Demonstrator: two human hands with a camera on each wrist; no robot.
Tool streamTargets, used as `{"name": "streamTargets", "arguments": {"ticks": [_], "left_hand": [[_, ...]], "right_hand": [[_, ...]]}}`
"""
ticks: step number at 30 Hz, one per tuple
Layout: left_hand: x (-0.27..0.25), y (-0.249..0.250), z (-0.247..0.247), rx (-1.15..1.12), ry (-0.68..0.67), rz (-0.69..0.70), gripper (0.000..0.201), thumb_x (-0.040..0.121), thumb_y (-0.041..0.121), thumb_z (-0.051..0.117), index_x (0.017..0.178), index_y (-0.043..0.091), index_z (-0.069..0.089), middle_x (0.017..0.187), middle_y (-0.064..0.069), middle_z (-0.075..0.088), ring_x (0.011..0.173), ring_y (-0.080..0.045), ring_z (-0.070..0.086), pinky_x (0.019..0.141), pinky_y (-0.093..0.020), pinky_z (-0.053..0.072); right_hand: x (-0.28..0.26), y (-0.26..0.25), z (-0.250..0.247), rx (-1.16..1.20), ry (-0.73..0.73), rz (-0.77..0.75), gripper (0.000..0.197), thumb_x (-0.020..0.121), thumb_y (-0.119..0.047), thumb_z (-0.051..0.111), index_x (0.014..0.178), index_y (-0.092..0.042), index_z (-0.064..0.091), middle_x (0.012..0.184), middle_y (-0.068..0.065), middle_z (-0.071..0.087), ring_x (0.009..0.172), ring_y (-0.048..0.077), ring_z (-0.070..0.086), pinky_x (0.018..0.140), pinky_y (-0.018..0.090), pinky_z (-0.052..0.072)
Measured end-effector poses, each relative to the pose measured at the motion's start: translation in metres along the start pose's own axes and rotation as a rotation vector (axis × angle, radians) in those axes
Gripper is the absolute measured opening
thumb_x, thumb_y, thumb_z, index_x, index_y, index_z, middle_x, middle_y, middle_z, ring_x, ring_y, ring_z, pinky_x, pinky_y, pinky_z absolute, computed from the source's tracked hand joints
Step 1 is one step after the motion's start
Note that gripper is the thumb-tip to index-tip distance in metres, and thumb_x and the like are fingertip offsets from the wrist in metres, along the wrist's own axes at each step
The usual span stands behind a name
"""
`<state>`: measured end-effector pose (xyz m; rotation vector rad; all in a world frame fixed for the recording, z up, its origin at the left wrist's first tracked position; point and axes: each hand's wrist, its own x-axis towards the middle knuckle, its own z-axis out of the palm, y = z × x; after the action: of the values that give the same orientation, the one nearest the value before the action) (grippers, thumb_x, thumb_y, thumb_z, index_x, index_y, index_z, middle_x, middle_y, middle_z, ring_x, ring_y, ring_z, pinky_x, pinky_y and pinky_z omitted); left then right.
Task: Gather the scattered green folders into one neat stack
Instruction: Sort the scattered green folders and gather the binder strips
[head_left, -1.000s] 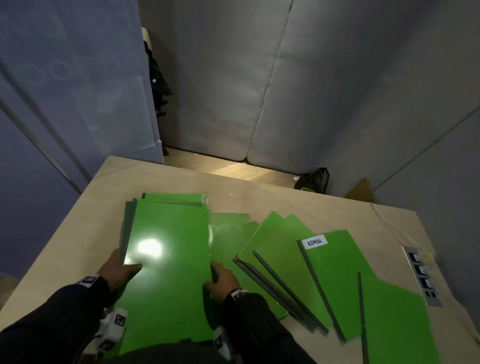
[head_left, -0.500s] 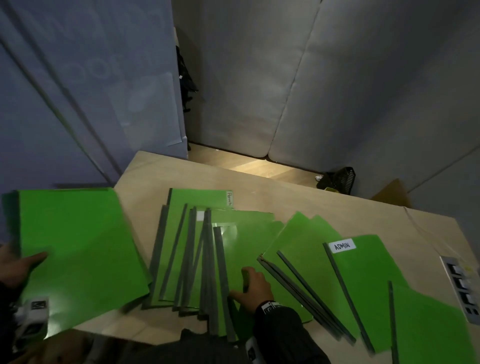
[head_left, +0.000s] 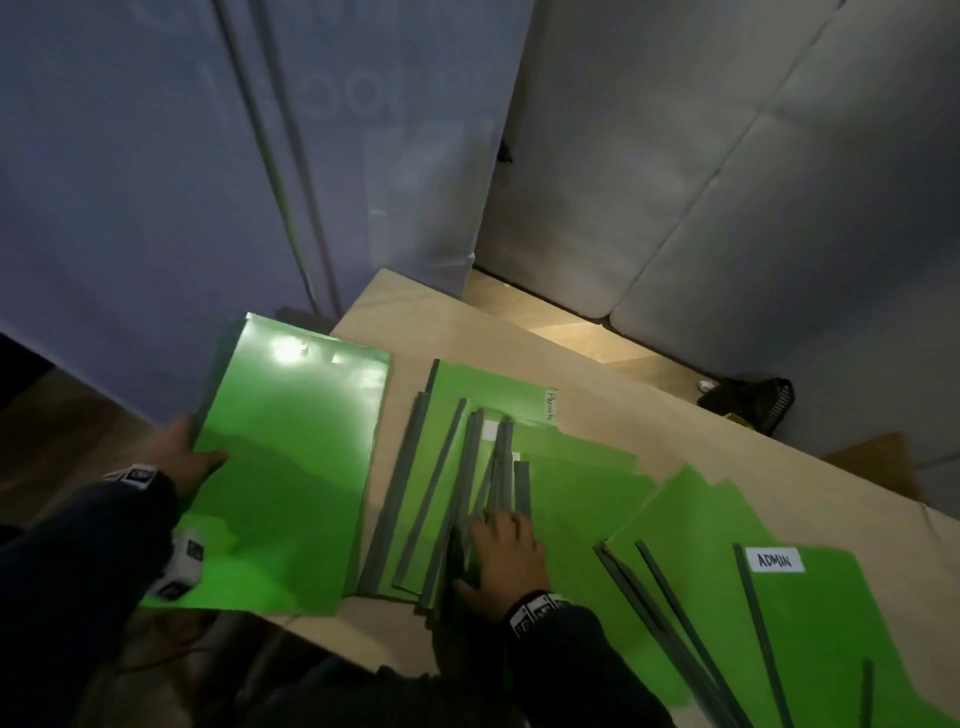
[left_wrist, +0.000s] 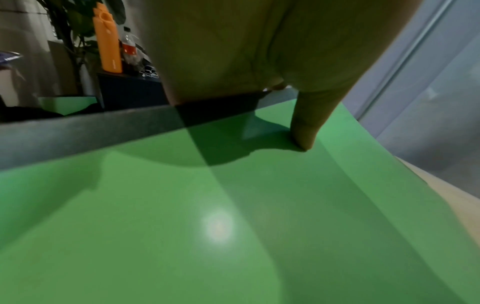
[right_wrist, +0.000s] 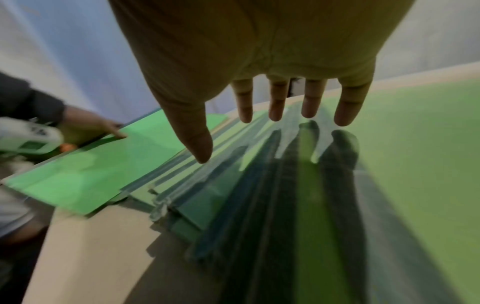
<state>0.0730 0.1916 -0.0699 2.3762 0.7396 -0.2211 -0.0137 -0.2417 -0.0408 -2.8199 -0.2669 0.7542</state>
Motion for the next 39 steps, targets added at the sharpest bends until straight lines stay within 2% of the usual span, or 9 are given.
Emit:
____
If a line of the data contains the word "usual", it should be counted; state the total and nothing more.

- [SOLVED EXERCISE] 2